Nature Transformed, which is on display in the Museum of Art through April 21, presents a selection of Edward Burtynsky’s photographs of the Vermont quarry industry in the 90s. Burtynsky, a Canadian 2005 TED prize-winner, is a photographer who has achieved international recognition for his large-format photographs of the industrial landscape.
“Being almost the most visible environmental photographer in our time, Burtynsky’s project of quarr[ies] in Vermont turned out to be important and formative in his career,” said Professor of History of Art and Architecture Pieter Broucke, co-planner of this exhibit.

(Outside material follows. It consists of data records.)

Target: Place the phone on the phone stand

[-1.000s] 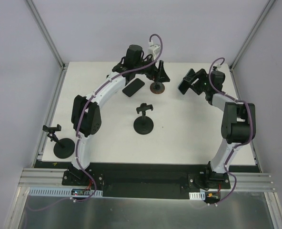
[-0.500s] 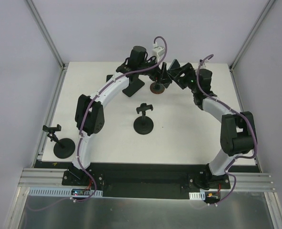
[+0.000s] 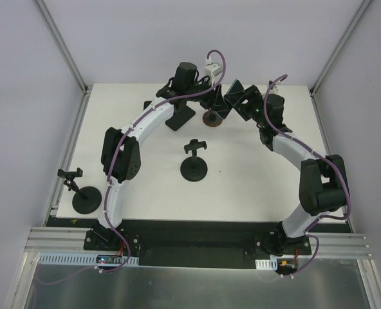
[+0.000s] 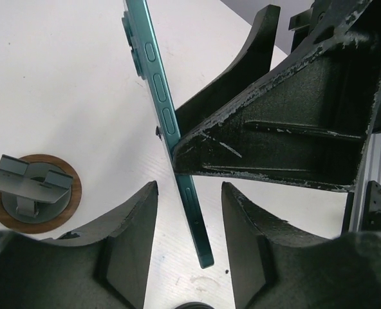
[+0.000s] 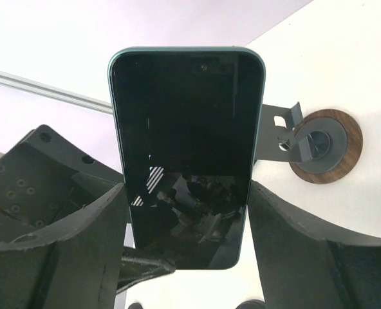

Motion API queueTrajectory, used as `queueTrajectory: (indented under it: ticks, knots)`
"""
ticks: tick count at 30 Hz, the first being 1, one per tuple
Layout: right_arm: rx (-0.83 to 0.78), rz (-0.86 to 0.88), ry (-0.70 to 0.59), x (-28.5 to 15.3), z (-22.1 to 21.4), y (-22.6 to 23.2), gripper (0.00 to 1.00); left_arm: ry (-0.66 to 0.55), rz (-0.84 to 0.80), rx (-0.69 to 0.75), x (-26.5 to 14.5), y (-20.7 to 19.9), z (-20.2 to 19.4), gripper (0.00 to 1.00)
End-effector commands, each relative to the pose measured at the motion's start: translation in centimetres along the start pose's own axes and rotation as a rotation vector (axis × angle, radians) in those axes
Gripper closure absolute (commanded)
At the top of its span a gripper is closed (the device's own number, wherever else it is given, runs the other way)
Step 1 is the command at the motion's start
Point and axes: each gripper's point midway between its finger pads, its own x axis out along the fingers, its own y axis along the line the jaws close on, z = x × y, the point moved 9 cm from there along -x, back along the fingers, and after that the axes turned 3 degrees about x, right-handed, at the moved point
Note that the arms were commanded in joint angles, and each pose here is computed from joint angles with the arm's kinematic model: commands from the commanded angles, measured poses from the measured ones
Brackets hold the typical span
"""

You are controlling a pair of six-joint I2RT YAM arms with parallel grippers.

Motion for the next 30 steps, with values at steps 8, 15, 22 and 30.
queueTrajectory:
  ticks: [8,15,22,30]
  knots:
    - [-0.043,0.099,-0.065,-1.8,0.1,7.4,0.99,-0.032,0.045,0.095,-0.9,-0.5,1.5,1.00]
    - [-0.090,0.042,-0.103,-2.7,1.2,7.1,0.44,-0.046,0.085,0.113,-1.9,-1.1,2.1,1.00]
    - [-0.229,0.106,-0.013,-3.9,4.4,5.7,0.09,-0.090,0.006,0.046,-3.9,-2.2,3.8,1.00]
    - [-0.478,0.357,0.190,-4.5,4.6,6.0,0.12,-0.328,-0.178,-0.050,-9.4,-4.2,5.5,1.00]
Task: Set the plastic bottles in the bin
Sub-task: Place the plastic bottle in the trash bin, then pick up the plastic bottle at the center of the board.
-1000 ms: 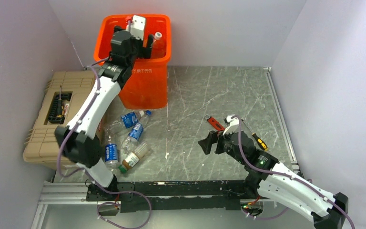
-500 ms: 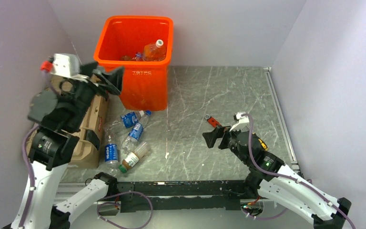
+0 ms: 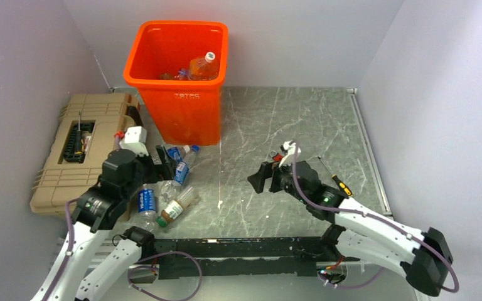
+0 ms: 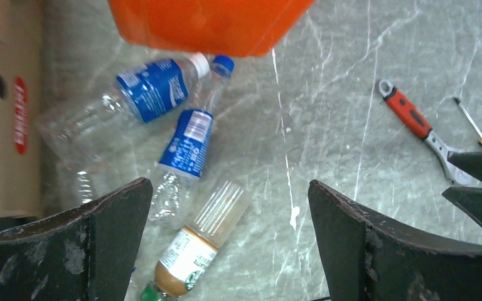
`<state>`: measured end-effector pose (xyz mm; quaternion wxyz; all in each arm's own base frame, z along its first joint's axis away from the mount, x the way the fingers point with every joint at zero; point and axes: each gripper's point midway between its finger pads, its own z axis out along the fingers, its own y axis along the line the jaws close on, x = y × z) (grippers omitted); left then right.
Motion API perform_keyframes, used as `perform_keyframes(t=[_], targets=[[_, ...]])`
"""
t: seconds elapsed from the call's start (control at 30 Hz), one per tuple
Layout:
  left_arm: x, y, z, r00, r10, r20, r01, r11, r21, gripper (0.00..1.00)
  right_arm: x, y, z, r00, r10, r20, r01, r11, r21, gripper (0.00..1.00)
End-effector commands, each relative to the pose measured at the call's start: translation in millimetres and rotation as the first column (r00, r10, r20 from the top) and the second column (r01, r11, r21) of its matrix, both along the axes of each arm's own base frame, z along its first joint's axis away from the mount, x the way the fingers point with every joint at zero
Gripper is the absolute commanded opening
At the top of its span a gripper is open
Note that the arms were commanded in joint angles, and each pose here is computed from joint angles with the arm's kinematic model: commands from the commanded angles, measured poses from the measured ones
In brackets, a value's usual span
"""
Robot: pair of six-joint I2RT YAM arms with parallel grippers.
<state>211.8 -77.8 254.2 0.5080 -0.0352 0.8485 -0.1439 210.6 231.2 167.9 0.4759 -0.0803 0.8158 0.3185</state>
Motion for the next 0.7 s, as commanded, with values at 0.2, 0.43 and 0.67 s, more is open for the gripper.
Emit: perform_keyframes(t=[0.2,0.43,0.67], targets=[[19,-41,-93,0.950,-0.091,-0.300,0.078,0.995,-0.055,1.00,3,53,1,0.988,0.148,-0.048,-0.144,0.985,0.094,0.97],[27,-61,-119,0.885,-0.188,-0.427,0.186,0.981,-0.047,0.97,-7,53,-34,0.978,0.171,-0.123,-0.162,0.983,0.086,0.96],[63,-26,-125,0.875,-0.041,-0.482,0.182,0.951,0.249,0.99,-8,49,-39,0.979,0.166,-0.121,-0.158,0.985,0.071,0.95]])
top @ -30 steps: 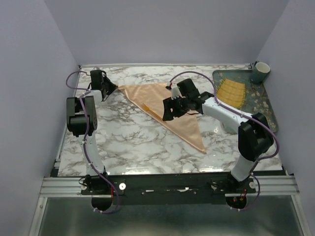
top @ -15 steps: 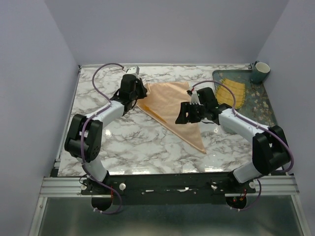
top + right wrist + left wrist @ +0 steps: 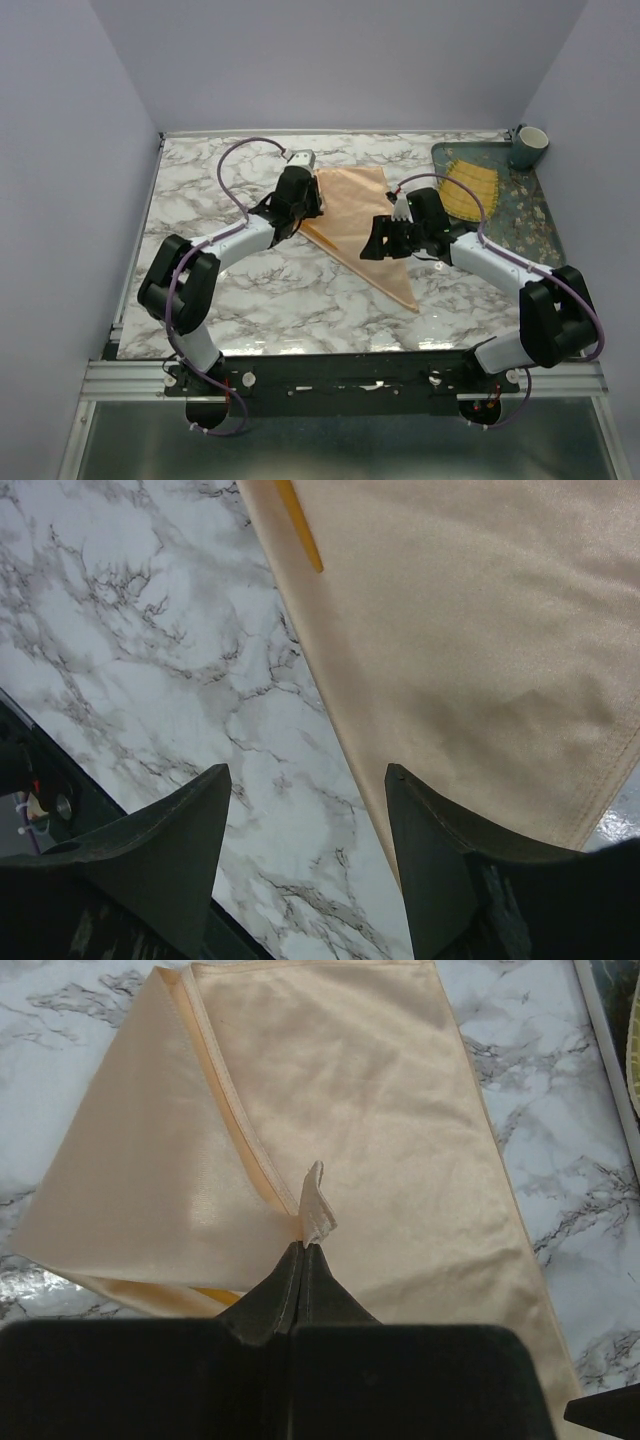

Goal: Fold the napkin, place the utensils inside, and roll it up
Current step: Fold the napkin

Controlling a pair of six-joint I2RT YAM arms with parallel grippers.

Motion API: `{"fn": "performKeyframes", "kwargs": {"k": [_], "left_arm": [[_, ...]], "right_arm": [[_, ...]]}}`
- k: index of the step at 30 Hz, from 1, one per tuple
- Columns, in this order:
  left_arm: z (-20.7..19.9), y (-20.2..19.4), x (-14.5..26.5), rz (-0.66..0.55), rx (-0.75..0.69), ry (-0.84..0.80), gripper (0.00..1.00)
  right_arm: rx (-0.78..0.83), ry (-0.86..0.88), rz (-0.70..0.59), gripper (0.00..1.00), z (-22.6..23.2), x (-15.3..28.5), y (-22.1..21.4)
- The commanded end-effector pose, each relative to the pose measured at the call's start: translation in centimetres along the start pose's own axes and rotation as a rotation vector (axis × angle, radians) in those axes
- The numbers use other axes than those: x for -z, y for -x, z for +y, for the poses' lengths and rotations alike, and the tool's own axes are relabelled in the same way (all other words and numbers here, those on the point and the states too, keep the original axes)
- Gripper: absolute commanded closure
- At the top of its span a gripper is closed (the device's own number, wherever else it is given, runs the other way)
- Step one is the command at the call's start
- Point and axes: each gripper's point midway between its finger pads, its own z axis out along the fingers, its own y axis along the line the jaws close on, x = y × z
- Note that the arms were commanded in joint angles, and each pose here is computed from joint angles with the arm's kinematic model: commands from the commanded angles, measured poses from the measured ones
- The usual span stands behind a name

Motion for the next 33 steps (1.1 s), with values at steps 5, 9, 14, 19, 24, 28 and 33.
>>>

After conducting the bank architecture project and noting that the stones “had to have been taken out of the quarry one block at a time,” Burtynsky recorded in his artist statement that, “I envisioned an inverted cubed architecture on the side of a hill.” This inverted skyscraper concept led Burtynsky to Vermont. Once here, Burtynsky started his renowned exploration of nature and industry, working with and photographing the quarry stoneworkers. These stoneworkers, who immigrated to Vermont from Europe, introduced to Burtynsky the ancient quarrying town of Carrara, Italy; it was there that he finished his first overseas project.
Burtynsky first came to Vermont from Toronto in 1991. After that, he visited quarries in Vermont five more times. The photographs of his first visit, such as Rock of Ages #26, Abandoned Section, E.L., show the formal quality of quarries.
“Burtynsky was more interested in the surface of the quarry during his first visit,” Broucke said. “… there is just a little bit of sky and Vermont landscape on the top of the photograph. The pattern of Smith Quarry in this photograph almost looks like a quilt.”
The development of the past century of quarry industry in Vermont is clearly shown in this photograph. Like an inverted skyscraper, blocks at this abandoned quarry site get larger and larger from top to bottom with the changes of technology from vertical parallel drilling to cable cutting marked on them.
As a teaching museum, the Museum of Art, collaborating with Hood Museum of Dartmouth College, aims to convey the stories behind the photographs through Nature Transformed. In a catalog called Nature Transformed: Edward Burtynsky’s Vermont Quarry Photographs in Context, specialists in a variety of disciplines from both colleges interpret these photographs through a variety of lenses, including the history of photography, social history of the migration of stone workers from Italy to Vermont and the geology of the quarry in Vermont. These interpretations provide a backdrop against which to view the photographs and give visitors a better understanding of the scholarly context of the exhibition.
The introduction section of Nature Transformed includes the geological map of New Hampshire and Vermont, a photograph of Burtynsky, a Middlebury owned Rock of Ages #19 and title wall. There are two main sections — marble quarry photographs and granite quarry photographs — marked by a marble bench and a granite bench in the hall. Abandoned Marble Quarry #18, OMYA #51 and Vermont Marble Company #52, are arranged on the same wall, forming a lyrical and harmonious atmosphere. A series of photographs of the Carrara Marble Quarry follows Danby Marble Quarry #2, Underground Quarry to show how ancient quarries have formed the landscape of Carrara, Italy differently from Vermont.
The other side of the exhibition features photographs of a granite quarry from the other side of the Green Mountain. Rock of Ages #12, Rock of Ages #4 and Rock of Ages #25 depict the abandoned section of Adam-Pirie Quarry and are arranged in such a way that the water at the bottom part of these photographs seems to link and flow. The color of the water, turned green by the growing algae, and consuming the granite in the quarry, gives the photos an eerie glow. Within the granite quarry section, the Museum also compiled a display shelf of historical photographs of stone workers in Vermont from a century ago that tell the story of how the quarry came into being.
Measuring as much as 60-meters down into the Earth, quarry sites are considered to be scars on the landscape. In Burtynsky’s work, however, these scars become compelling and beautiful rather than visually disturbing.
“A variety of sites were chosen to present this sublime-scale modern industrial extraction activity, approximating their natural state,” Professor of History of Art and Architecture Kirsten Hoving explained in her March 5 lecture, “Digging Deep: Edward Burtynsky’s Vermont Quarry Photographs.”
“These abstracted objects convey implicit subtext of technology and consumption, which make these amazing visual images more than just pictures,” said Hoving.
Hoving believes that Burtynsky highly aestheticizes Vermont quarries by looking up-down, providing a complex and even confusing view that eliminates the horizon and thus avoids easy grasp of his photographs. Burtynsky’s elevated viewpoint is similar to Robert Adams’s quest to uncover human presence in the landscape in an exhibition called “New Topographics: Photographs of a Man-Altered Landscape” in 1975. Humans inhabiting the landscape continues to be an on-going concern of Burtynsky, and his large scale photographs continue to serve as a metaphor for industrial consumption on nature.
Burtynsky is coming to the College to speak about his photographic career as well as his exhibition on March 14. In addition, a series of lectures focusing on different aspects including social history and photography relating to the exhibition will take place in March and April on campus.